Performance Co-PilotTM
Monitoring and Managing System-Level Performance Performance Co-Pilot is an exciting family of products from SGI that delivers system-level performance monitoring and management services. Performance Co-Pilot is designed for both operational monitoring (tactical performance management) and the in-depth analysis that is needed to understand and manage the hardest performance problems in our most complex systems (strategic performance management). Performance data can be collected by Performance Co-Pilot from the hardware, the operating system, layered services, end-user applications, the network, and distributed solution architectures. Performance Co-Pilot tools process this information to provide a complete picture of those factors influencing resource utilization, bottlenecks, and end-user performance, delivering an unprecedented power and flexibility in the ways you may view and manage the performance of your system.
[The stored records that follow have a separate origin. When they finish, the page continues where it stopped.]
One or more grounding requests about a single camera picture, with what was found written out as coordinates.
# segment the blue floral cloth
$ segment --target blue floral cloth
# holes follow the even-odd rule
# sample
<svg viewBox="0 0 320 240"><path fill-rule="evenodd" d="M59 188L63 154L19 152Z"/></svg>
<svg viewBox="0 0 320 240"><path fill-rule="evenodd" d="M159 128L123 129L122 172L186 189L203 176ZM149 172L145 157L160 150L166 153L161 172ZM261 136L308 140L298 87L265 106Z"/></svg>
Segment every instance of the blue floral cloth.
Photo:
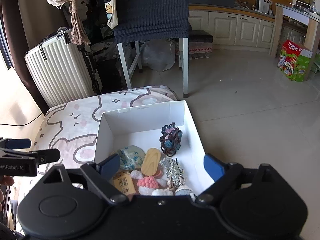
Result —
<svg viewBox="0 0 320 240"><path fill-rule="evenodd" d="M121 170L141 169L144 157L146 156L144 151L135 145L121 148L116 153L120 156Z"/></svg>

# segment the white suitcase
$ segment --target white suitcase
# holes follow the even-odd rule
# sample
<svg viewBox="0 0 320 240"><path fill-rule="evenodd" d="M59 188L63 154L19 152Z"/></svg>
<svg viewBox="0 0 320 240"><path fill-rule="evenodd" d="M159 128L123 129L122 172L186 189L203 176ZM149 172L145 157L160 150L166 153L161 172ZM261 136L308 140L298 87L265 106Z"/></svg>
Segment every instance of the white suitcase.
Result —
<svg viewBox="0 0 320 240"><path fill-rule="evenodd" d="M49 107L100 94L96 78L100 79L90 60L90 47L72 44L70 40L71 29L59 30L25 56L31 76Z"/></svg>

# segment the chair
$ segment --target chair
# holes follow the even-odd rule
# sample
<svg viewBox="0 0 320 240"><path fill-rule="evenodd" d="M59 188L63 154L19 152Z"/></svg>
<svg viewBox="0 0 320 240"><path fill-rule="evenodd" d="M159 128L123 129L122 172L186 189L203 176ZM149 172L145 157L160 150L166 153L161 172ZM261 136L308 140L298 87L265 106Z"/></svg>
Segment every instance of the chair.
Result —
<svg viewBox="0 0 320 240"><path fill-rule="evenodd" d="M119 24L114 28L116 41L128 89L138 65L142 72L138 41L180 38L179 67L183 71L183 97L188 97L188 0L117 0ZM129 67L123 43L135 42L137 55Z"/></svg>

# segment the rope tassel
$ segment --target rope tassel
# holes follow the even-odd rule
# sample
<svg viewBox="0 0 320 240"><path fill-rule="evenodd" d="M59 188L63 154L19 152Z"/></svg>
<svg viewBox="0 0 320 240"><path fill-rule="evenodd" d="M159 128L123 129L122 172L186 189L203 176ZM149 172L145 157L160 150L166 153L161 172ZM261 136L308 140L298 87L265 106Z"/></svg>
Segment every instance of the rope tassel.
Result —
<svg viewBox="0 0 320 240"><path fill-rule="evenodd" d="M71 42L73 44L81 45L85 44L88 45L90 44L89 38L87 34L85 33L82 21L80 19L80 16L78 14L78 5L77 5L77 0L72 0L70 3L70 12L72 12L71 16Z"/></svg>

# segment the knitted rope toy
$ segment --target knitted rope toy
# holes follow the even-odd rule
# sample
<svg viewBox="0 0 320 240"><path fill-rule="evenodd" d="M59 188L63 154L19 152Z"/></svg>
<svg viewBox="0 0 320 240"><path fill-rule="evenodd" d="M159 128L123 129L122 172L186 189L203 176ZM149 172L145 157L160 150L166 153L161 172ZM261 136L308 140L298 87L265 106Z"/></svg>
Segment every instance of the knitted rope toy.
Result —
<svg viewBox="0 0 320 240"><path fill-rule="evenodd" d="M167 185L167 181L165 179L157 179L162 175L162 172L157 176L146 176L143 177L141 171L132 171L130 173L131 178L137 179L138 191L141 195L151 195L155 189L159 188L159 184L162 187Z"/></svg>
Features
The Performance Co-Pilot Product Overview provides a shorter description of the product capabilities. Product Positioning and Background Performance Co-Pilot is an exciting family of products from SGI that provides a suite of tools that cooperate to deliver system-level performance monitoring and management services. Performance Co-Pilot is designed for both operational monitoring (tactical performance management) and the in-depth analysis that is needed to understand and manage the hardest performance problems in our most complex systems (strategic performance management). The focus of Performance Co-Pilot is on system-level performance, where the contributing factors may span multiple areas, namely:
Given the diverse ownership of the areas and the radical variations in application mixes and operational environments between systems, Performance Co-Pilot has been designed to deliver a rich and powerful collection of services, data collection tools, performance metric delivery infrastructures, and tool kits that can be deployed, configured, extended, and customized to meet the performance needs of individual customers and sites. Performance Co-Pilot collects and makes available low-level performance data from the hardware and the operating system, and more abstract or application-specific performance data from layered services (such as domain name servers, Web and e-mail servers, and RPC servers), environmental monitors, Cisco® routers, response-time probes, and other "interesting" processes (e.g., those making excessive resource demands). Libraries, tools, debuggers, and source-code examples are provided to encourage new agents to be developed and deployed to export performance from end-user applications and quality-of-service probes. Performance Co-Pilot is targeted at those with an interest in overall system performance: performance analysts, benchmarkers, engineering developers, database administrators, capacity planners and system administrators.
Uniform Naming and Access to Performance Metrics The Performance Co-Pilot protocols and interfaces provide an abstraction that hides all of the implementation details from multiple domains of performance metrics (e.g., where the performance data comes from, who owns it, and how it was collected). Metadata describing the format, interpretation, units, and scale of the data is also provided so that the data semantics can be discovered at run-time and the semantics may change over time without requiring changes to the applications that process the performance data. At the lowest level, performance metrics are collected and managed in autonomous performance domains, e.g., IRIX®, a Web server, or an end-user application, and the Performance Co-Pilot infrastructure reflects this with independent Performance Metric Domain Agents (PMDAs or plugins) for each domain, as shown below.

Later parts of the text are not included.